> **REQUIRED ACTION**
For the material that follows, list every line containing the word "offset".

┌────────

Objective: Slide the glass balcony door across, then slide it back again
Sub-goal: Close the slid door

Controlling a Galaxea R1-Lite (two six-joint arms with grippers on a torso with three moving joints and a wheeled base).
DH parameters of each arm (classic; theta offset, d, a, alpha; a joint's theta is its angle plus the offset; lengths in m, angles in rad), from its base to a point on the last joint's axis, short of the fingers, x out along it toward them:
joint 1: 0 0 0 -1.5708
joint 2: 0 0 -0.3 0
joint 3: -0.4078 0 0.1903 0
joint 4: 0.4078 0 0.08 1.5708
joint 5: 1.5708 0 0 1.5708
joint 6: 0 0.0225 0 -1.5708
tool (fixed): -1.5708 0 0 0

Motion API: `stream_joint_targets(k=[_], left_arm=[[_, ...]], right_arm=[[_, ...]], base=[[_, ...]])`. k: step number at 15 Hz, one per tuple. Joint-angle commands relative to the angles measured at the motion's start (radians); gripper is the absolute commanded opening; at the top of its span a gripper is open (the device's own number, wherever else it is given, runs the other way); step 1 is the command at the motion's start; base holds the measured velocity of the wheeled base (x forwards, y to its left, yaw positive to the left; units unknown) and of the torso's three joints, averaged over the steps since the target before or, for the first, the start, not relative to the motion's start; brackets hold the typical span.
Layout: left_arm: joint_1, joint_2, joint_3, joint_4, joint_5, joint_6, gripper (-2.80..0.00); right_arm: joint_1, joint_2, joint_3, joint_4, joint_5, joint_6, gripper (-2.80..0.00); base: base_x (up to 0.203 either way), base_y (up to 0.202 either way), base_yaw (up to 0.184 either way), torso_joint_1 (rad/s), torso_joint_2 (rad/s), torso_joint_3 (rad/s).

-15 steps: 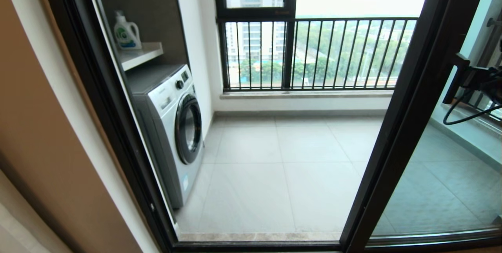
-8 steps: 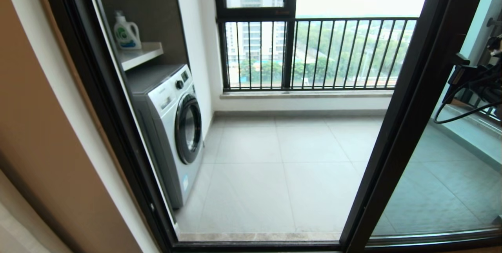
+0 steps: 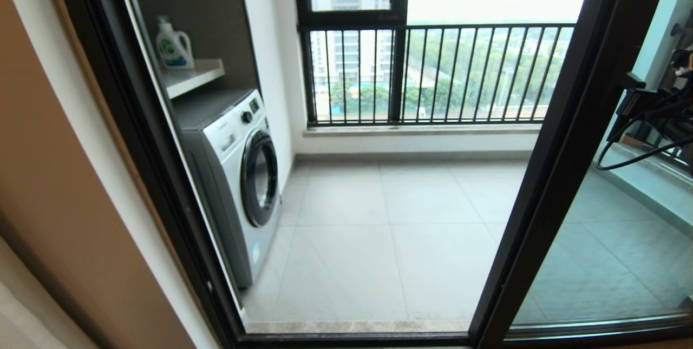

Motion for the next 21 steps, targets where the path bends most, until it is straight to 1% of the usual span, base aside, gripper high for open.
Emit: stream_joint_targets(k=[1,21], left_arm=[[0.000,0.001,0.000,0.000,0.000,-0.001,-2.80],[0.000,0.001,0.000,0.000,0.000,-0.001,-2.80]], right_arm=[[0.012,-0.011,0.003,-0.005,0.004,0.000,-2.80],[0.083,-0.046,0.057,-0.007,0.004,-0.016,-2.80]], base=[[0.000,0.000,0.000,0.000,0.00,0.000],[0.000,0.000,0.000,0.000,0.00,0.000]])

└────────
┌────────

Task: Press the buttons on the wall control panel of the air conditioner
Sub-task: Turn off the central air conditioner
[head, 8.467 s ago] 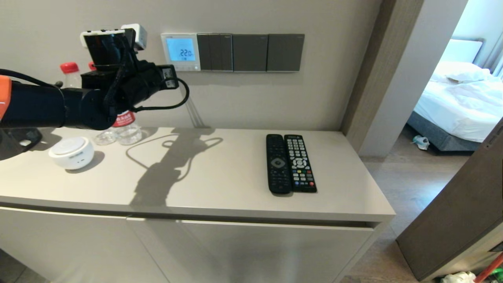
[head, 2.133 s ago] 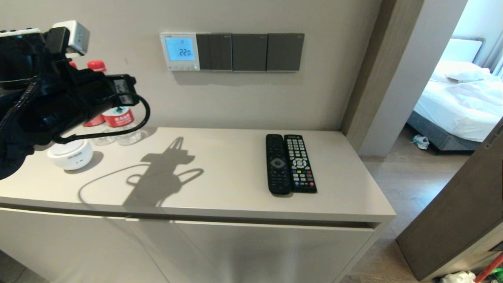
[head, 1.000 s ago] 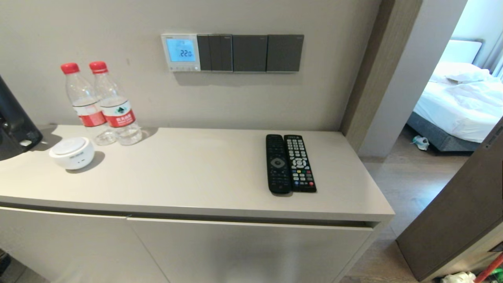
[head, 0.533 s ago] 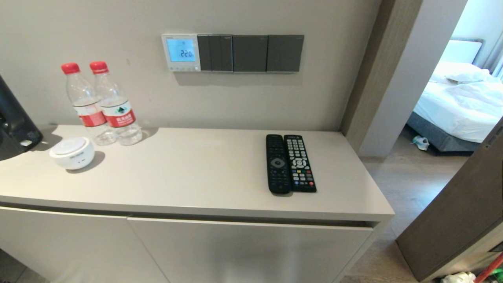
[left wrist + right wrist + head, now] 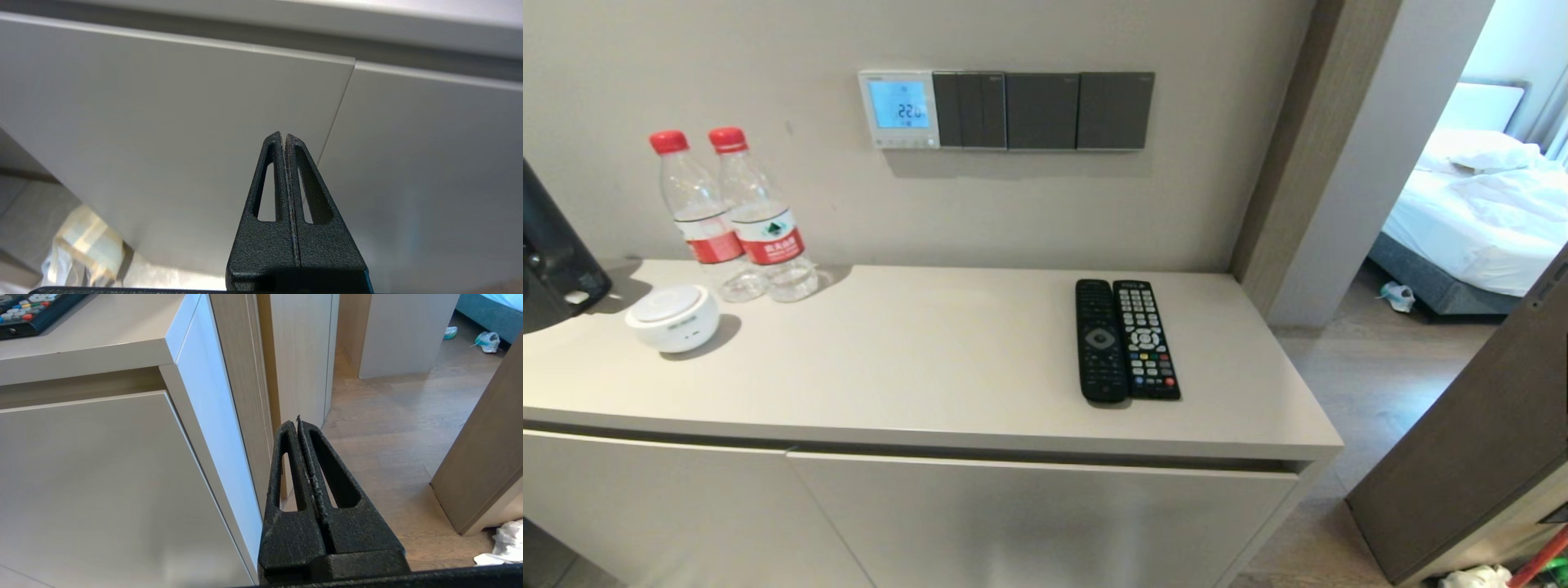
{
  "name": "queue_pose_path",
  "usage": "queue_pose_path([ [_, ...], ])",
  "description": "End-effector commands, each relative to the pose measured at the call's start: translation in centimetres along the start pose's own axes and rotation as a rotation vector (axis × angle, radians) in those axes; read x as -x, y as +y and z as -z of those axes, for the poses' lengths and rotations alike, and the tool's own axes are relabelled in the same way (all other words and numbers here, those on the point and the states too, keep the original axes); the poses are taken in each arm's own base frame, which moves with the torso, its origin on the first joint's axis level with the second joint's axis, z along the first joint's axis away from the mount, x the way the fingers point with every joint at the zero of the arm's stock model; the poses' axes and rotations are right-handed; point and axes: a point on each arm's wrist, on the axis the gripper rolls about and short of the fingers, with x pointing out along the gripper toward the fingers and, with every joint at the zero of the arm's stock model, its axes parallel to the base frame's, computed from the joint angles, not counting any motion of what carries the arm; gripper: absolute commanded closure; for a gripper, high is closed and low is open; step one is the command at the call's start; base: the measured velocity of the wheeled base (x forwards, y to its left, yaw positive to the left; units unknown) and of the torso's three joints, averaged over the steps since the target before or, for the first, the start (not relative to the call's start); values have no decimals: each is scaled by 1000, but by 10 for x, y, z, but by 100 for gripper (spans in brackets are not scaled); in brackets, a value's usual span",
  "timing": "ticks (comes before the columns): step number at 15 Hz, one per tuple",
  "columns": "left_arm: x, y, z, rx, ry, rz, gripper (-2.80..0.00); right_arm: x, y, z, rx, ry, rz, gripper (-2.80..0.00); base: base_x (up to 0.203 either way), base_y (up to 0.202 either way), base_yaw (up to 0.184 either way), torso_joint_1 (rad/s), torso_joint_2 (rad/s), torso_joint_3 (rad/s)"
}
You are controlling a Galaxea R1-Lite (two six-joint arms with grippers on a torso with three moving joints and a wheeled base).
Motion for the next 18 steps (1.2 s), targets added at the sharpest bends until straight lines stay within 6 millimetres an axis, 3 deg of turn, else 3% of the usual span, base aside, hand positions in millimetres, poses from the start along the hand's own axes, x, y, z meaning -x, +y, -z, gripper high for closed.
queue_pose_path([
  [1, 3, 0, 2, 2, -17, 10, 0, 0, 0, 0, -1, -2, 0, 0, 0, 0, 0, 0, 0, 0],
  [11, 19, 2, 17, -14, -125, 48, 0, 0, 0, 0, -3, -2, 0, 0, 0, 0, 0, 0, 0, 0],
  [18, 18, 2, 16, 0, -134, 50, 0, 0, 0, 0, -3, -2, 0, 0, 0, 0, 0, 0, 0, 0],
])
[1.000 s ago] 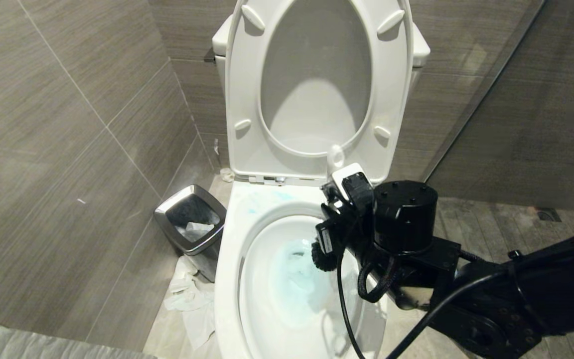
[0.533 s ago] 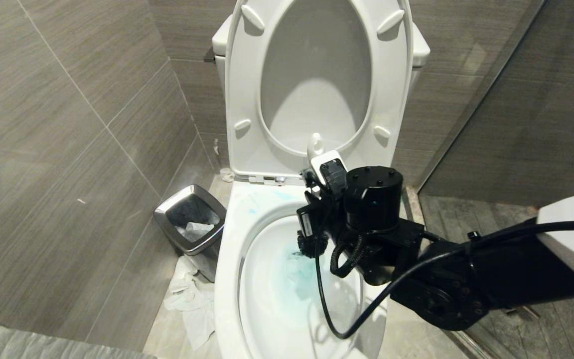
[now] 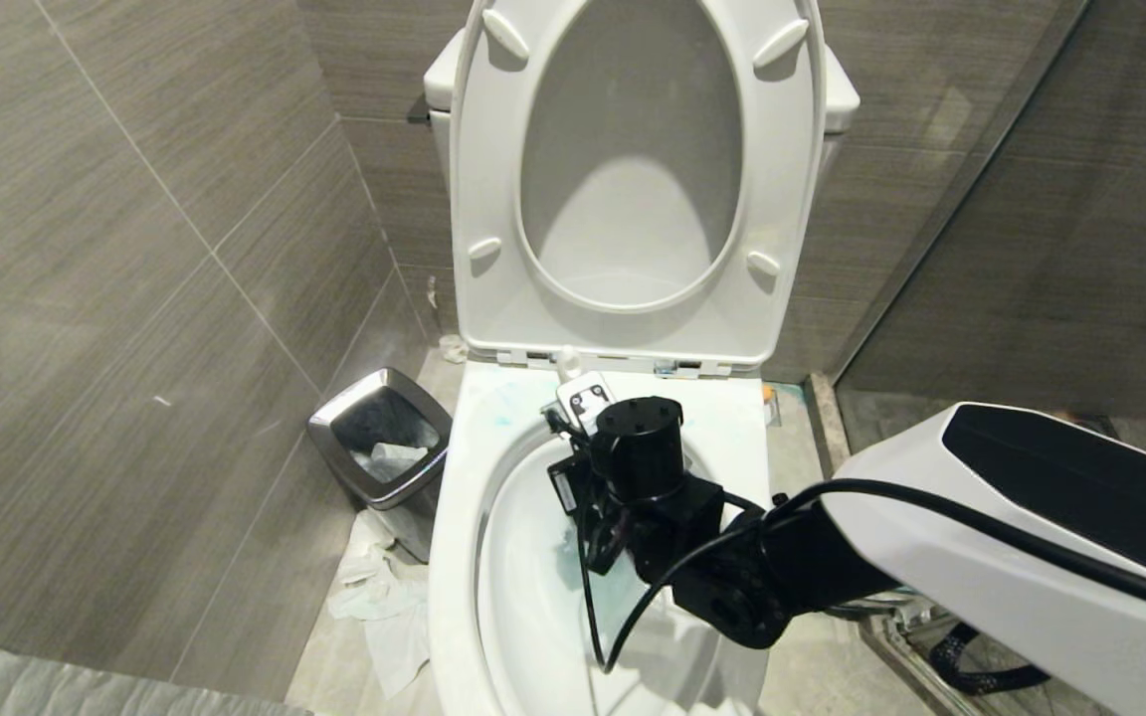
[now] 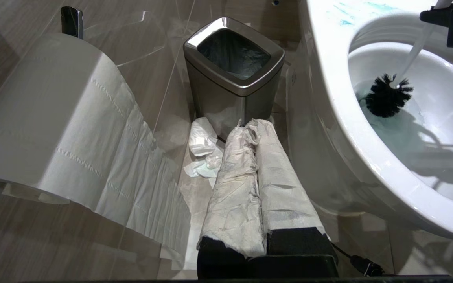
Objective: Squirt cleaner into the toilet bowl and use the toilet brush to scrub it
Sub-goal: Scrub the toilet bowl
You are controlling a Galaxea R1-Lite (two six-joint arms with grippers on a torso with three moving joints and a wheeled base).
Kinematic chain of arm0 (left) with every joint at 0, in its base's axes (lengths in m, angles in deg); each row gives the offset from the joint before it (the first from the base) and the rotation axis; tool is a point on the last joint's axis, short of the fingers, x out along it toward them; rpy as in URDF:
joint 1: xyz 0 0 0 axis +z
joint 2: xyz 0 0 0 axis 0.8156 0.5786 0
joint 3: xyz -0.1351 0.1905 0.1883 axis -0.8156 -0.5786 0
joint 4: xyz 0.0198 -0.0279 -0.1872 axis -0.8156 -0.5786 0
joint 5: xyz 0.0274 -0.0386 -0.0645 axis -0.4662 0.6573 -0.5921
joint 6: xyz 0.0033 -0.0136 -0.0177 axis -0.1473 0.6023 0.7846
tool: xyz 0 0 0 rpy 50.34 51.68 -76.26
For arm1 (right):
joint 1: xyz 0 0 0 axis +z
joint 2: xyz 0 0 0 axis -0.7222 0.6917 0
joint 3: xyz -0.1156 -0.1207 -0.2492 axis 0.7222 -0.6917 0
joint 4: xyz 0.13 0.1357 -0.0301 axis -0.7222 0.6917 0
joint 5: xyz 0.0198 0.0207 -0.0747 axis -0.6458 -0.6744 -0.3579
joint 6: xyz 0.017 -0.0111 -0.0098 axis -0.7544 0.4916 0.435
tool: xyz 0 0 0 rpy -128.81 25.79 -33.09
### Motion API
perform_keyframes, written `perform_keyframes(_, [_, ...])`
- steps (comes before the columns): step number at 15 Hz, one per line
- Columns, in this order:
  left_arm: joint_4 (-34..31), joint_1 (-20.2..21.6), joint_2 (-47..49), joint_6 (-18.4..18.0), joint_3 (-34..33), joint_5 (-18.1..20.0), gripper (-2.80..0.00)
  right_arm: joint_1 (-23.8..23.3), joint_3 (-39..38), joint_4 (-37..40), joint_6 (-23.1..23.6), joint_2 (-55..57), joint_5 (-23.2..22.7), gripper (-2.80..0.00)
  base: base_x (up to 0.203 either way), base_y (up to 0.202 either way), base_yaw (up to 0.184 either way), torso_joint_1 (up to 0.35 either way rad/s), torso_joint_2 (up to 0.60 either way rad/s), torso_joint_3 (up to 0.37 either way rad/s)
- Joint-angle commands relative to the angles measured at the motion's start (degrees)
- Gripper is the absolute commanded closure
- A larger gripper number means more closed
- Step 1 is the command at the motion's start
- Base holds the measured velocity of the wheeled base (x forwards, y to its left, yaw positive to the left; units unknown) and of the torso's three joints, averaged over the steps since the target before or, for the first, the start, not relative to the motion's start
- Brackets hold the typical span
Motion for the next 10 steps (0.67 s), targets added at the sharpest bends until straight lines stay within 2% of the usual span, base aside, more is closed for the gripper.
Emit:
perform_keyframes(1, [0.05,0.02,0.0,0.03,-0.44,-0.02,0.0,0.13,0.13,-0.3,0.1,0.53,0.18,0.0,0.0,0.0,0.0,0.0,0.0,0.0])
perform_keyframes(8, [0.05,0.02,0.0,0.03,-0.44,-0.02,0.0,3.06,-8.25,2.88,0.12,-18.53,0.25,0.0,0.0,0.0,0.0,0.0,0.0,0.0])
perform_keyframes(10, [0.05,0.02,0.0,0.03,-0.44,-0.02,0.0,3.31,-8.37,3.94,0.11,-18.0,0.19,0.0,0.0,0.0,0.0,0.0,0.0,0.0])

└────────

> **ANSWER SPACE**
DH parameters of each arm (classic; theta offset, d, a, alpha; a joint's theta is its angle plus the offset; lengths in m, angles in rad), from its base to a point on the last joint's axis, short of the fingers, x out along it toward them:
Kinematic chain of arm0 (left) with every joint at 0, in its base's axes (lengths in m, angles in deg); each row gives the offset from the joint before it (the first from the base) and the rotation axis; tool is a point on the last joint's axis, short of the fingers, x out along it toward them; rpy as in URDF:

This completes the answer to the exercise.